But it will take some time to get there. Unlike most birth announcements, Max's came with a Securities and Exchange Commission filing, in which Facebook reassured investors:

Mr. Zuckerberg has established a new entity, the Chan Zuckerberg Initiative, LLC, and he will control the voting and disposition of any shares held by such entity. He has informed us that he plans to sell or gift no more than $1 billion of Facebook stock each year for the next three years and that he intends to retain his majority voting position in our stock for the foreseeable future. 

You can actually see the moment where Facebook investors thought that Zuckerberg might be relinquishing control: The stock dipped sharply, then rebounded. It turns out that Zuckerberg's personal control of Facebook's voting stock is worth billions of dollars to other investors. Apparently they think he's good at connecting people and building strong communities.
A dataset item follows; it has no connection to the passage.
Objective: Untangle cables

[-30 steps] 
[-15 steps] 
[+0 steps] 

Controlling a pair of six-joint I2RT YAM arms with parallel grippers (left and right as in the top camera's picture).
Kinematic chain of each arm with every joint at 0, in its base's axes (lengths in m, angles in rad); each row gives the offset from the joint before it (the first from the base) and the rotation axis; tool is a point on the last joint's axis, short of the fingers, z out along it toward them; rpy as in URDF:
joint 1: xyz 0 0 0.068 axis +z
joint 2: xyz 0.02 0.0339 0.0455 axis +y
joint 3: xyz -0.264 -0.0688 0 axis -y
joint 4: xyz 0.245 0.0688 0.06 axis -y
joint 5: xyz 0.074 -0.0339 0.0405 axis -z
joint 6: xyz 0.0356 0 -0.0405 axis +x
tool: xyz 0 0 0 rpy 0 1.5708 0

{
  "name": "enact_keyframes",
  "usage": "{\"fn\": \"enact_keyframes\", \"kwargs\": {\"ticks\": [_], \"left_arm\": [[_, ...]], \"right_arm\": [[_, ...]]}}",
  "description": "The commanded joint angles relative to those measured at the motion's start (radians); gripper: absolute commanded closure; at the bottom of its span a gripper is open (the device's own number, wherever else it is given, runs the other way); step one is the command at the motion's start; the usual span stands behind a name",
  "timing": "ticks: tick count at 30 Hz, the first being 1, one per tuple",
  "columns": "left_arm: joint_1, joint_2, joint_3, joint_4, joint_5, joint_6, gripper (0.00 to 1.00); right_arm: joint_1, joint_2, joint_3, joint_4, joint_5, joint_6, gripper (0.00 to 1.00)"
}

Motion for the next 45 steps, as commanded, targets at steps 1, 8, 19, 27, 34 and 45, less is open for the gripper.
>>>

One hipster criticism of this massive donation is that it is a tax avoidance scheme: By donating the money to his foundation to be spent on pet causes (or even for-profit investments), Zuckerberg avoids having that money taxed and spent on causes that we as a society have agreed are priorities, like wars in the Middle East. But this is sort of a naive view of the tax system. Zuckerberg's money isn't taxed now! It's in Facebook stock, which doesn't pay a dividend, and unrealized capital gains aren't taxed. The only times that Zuckerberg would ever pay taxes on his massive pile of Facebook stock are (1) if he sells it or (2) when he dies. Presumably he doesn't need billions of dollars for living expenses, so (1) will not be a material source of tax revenue any time soon, and since he is young and healthy and rich and weirdly survivalist, (2) is probably a long way off as well. He's not exactly going to hand the money over all at once to GiveDirectly, but there is a time-value advantage to him giving away a billion dollars a year, or even less, over the next few years, compared with the government taxing his wealth many decades from now.


Meanwhile on the Old Internet, should Yahoo sell Yahoo? Right now Yahoo is pretty diversified insofar as it owns both:

  1. Shares of Alibaba and Yahoo Japan, which are publicly traded and have discernible positive value, and
  2. Its "core business," which looks for all the world like it has negative value.

That apparent negative value is mostly an artifact of tax law: The market doesn't value the Alibaba and Yahoo Japan stakes at their full pretax value, in part because Yahoo seems to be running into some trouble in its efforts to spin off the Alibaba shares tax-free. Still you might think that some of the negative value is actually inherent in the core business; this article quotes Yahoo's senior vice president for communications products, Jeff Bonforte, saying "I just try to ship products that I’m not ashamed of." That's ... that's not a great sales pitch to whoever is buying the core business?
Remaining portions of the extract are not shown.